The prescription? ‘Measures that will not be popular’, including ‘reforms that should increase the productivity and competitiveness of Italy’ and the ‘sustainability of public finances’, along with ‘promoting fiscal integrity and transparency’. The irony of the head of the EU state widely considered to be one of the least transparent as a corporate tax haven calling for more ‘fiscal integrity and transparency’ was not lost on the Corriere interviewer: an accusation immediately rejected by Rutte stating that ‘ours is an open economy’, that needs to ‘protect its tax base’.

It is not just a question of competing economic visions that is at play here, however. As Alexander de Croo, Belgium’s Deputy Prime Minister and Minister of Finance wrote in an editorial published on politico.eu in mid-June, the battle over the Recovery Fund was not simply an economic one, regarding whether or not to create debt: it was ‘an existential one’.

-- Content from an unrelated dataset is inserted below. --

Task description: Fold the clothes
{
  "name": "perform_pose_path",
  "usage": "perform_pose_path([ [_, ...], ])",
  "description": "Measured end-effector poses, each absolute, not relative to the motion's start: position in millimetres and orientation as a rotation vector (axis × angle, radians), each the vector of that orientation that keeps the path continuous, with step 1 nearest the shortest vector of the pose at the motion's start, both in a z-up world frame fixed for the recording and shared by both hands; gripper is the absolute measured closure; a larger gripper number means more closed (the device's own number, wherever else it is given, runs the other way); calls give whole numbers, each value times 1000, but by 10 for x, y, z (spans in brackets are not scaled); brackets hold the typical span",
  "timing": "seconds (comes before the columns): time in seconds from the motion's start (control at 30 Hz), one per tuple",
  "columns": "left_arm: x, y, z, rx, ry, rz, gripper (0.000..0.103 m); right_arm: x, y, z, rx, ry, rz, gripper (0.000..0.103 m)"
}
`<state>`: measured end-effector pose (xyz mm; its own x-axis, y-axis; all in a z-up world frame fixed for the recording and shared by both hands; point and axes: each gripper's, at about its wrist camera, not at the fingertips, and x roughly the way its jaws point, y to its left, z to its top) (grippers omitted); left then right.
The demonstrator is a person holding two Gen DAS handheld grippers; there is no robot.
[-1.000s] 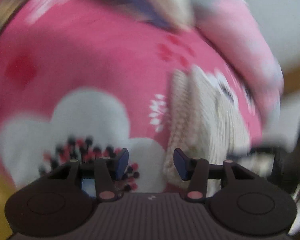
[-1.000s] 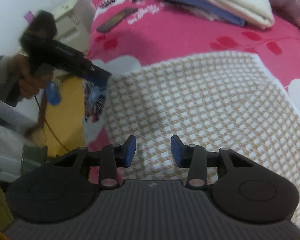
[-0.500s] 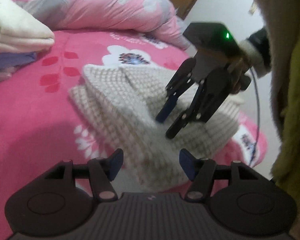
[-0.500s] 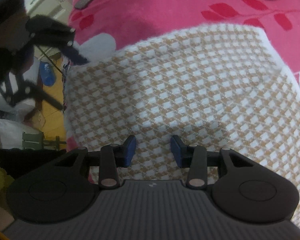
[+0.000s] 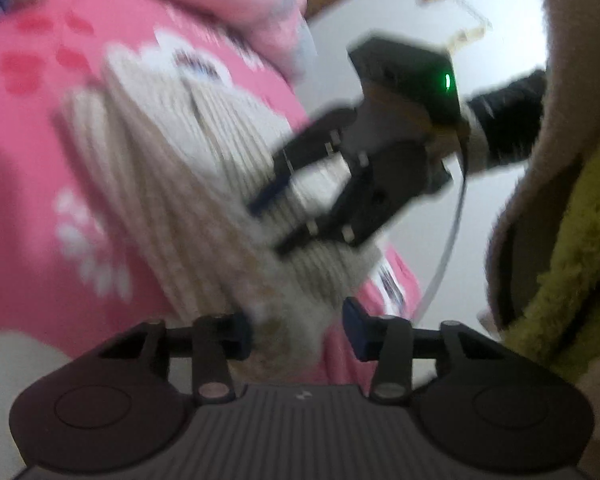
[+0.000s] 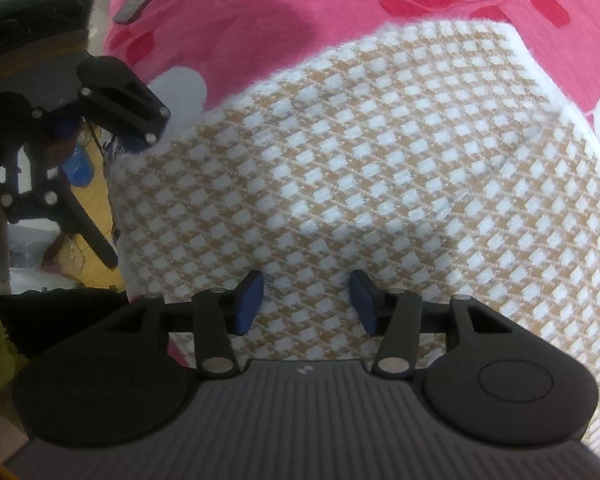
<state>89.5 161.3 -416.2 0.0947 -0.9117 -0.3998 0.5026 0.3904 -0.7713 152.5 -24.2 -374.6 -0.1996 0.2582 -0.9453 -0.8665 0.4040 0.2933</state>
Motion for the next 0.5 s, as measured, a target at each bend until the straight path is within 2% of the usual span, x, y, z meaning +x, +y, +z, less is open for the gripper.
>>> perform_pose_path([
  [0.13, 799, 1602, -4246, -434, 1084, -1177, 60, 1487, -223, -3735, -620, 1411, 1150, 54],
  [0.3, 926, 1716, -4507, -552, 1168, -1148, 60, 1504, -218, -3755, -633, 1408, 1169, 54],
  [0.5, 1000, 1931, -4702, -743, 1244, -1068, 74, 1630, -303, -3766, -605, 1401, 1182, 54],
])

It was nothing less than a battle for the future of the European project. As de Croo wrote, ‘it was time ‘to break free from the narrative of the ‘lazy’ south and the ‘hard-working’ north’, since ‘when it comes to the economic impact of the coronavirus we are all in the same boat’. De Croo’s words were echoed just last week by Angela Merkel in the extended interviewshe gave to a group of European newspapers, as Germany took up the rotating presidency of the European Council on July 1.

It is a much broader, yes, ‘existential’ question, regarding what Europe is ‘for’.

In discussing the proposals for the Recovery Fund, Merkel rejected the question that the proposal for the Fund was a ‘major concession to the southern countries’. As she replied, ‘I don’t find it helpful to talk about thenorthern countries, the southern countries and the eastern Europeans. That is seeing things in black and white. I expect each of us always to put ourselves in the other person’s shoes and consider problems from the other’s point of view’. Keeping in mind ‘the huge burden in economic, medical and, of course, because of the many lives lost, emotional terms’ faced by countries like Italy and Spain, it was ‘only right for Germany to think not just about itself but to be prepared to engage in an extraordinary act of solidarity’.

The Recovery Fund proposal, originally advanced by Merkel and French President Emmanuel Macron, is indeed about much more than keeping the EU economy afloat. It is a much broader, yes, ‘existential’ question, regarding what Europe is ‘for’. And, as with all existential questions, the symbols, metaphors and stereotypes that inscribe it matter greatly. Is the EU simply little more than a free-trade area, where every state can advance its own particular interests (if need be, also at a cost to others)? Or should it also be an autonomous and supranational political actor, able to make, collectively, fully ‘political’ choices? In a moment in which the well-being of all Europeans is at stake, the choices made at Friday’s summit will have much wider consequences.

Elsevier Weekblad cover.
Elsevier Weekblad cover, May 29, 2020. | All rights reserved.

[i] Just days after the publication of the unfortunate cover story, the European Tax Justice Network published a calculation – widely reported in Italy – on how many millions of euros the Dutch state was ‘stealing’ from Italian state coffers by offering multinational companies (including Italian ones like car maker FIAT) a tax haven in the Netherlands. The report remarked on how ‘the EU countries with the highest reported cases of Covid-19 have been the biggest historical losers of corporate tax to the Netherlands, which is currently a leading opponent of solidarity measures proposed by the EU’.

[ii] Costis Hadjimichalis (2011). ‘Uneven geographical development and socio-spatial justice and solidarity: European regions after the 2009 financial crisis’. European Urban and Regional Studies 18(3):254-274.

[iii] Paolo Valentino (2020). ‘Cara Italia, impara a farcela da sola’. Corriere della Sera Weekly Newsmagazine ‘7’, July 3rd, 14-19.